> [EXERCISE BRIEF]
Extract the first line through the line containing "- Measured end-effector" from the listing below, exactly as written.

> [DATA BELOW]
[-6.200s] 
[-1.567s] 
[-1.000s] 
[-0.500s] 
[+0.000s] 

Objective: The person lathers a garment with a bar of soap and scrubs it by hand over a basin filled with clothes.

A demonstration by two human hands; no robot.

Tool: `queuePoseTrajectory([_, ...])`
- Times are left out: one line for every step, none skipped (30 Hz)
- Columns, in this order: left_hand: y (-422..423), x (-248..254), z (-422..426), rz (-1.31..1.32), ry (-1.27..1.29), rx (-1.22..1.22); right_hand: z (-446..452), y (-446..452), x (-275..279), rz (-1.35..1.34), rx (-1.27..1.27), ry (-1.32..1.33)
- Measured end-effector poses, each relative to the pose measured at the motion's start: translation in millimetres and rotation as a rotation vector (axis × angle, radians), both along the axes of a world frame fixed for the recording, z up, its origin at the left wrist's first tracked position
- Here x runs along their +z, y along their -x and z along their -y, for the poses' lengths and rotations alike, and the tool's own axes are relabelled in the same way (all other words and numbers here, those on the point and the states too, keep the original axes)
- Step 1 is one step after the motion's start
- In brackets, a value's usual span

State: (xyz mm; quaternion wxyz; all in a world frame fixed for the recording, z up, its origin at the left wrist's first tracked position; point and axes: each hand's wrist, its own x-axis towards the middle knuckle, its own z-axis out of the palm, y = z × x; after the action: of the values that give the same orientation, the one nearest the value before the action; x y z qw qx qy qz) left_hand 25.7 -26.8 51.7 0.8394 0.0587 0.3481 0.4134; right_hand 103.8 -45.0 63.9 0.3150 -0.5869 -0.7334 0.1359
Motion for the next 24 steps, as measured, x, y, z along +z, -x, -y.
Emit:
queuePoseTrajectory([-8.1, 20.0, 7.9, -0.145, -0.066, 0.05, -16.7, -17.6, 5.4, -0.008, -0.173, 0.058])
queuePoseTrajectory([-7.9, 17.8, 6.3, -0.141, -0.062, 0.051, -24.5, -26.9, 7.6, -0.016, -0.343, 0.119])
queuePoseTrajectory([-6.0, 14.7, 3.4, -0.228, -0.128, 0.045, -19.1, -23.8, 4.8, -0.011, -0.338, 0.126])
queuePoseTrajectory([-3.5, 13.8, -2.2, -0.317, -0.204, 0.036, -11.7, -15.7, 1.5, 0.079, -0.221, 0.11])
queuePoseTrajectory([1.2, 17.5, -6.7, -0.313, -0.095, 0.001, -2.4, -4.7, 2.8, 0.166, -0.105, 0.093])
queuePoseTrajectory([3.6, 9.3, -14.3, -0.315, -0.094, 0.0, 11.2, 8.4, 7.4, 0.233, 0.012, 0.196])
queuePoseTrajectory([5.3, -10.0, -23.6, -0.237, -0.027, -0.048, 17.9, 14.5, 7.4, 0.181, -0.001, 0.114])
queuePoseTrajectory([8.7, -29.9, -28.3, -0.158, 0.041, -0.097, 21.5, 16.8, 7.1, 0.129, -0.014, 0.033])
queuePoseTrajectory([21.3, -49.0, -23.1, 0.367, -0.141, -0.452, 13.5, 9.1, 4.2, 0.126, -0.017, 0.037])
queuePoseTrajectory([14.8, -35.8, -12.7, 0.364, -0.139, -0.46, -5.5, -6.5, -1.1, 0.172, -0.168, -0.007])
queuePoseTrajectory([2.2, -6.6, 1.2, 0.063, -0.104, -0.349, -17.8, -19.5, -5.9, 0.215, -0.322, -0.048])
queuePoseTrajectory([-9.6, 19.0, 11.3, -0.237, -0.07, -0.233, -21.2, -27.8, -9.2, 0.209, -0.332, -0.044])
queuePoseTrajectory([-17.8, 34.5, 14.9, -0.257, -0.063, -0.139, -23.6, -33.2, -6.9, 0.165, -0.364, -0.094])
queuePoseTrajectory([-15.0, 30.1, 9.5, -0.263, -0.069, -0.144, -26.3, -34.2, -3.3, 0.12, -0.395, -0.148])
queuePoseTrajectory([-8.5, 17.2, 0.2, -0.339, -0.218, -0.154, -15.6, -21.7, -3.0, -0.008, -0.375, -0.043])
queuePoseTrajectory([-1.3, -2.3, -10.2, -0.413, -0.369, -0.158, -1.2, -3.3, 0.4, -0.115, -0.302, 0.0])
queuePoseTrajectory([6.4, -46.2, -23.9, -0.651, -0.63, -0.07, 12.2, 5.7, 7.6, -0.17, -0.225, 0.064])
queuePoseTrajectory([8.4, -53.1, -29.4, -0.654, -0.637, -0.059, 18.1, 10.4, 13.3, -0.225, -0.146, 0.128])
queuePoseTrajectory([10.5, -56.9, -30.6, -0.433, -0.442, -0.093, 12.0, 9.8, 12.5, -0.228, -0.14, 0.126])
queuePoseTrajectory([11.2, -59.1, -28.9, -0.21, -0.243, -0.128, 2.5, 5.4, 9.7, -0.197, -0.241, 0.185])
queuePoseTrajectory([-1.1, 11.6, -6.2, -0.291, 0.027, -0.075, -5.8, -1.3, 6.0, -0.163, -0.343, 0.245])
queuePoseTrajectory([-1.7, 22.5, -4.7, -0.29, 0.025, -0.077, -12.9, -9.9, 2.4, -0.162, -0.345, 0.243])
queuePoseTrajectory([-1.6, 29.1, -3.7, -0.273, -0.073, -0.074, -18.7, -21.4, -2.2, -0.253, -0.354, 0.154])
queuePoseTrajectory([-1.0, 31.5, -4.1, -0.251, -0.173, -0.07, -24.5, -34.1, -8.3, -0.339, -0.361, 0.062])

> [EXPECTED OUTPUT]
[-6.200s] 
[-1.567s] 
[-1.000s] 
[-0.500s] 
[+0.000s] 

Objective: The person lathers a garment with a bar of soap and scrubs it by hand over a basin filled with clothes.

A demonstration by two human hands; no robot.

Tool: `queuePoseTrajectory([_, ...])`
- Times are left out: one line for every step, none skipped (30 Hz)
- Columns, in this order: left_hand: y (-422..423), x (-248..254), z (-422..426), rz (-1.31..1.32), ry (-1.27..1.29), rx (-1.22..1.22); right_hand: z (-446..452), y (-446..452), x (-275..279), rz (-1.35..1.34), rx (-1.27..1.27), ry (-1.32..1.33)
- Measured end-effector poses, each relative to the pose measured at the motion's start: translation in millimetres and rotation as a rotation vector (axis × angle, radians), both along the axes of a world frame fixed for the recording, z up, its origin at the left wrist's first tracked position

A complete answer has now been given.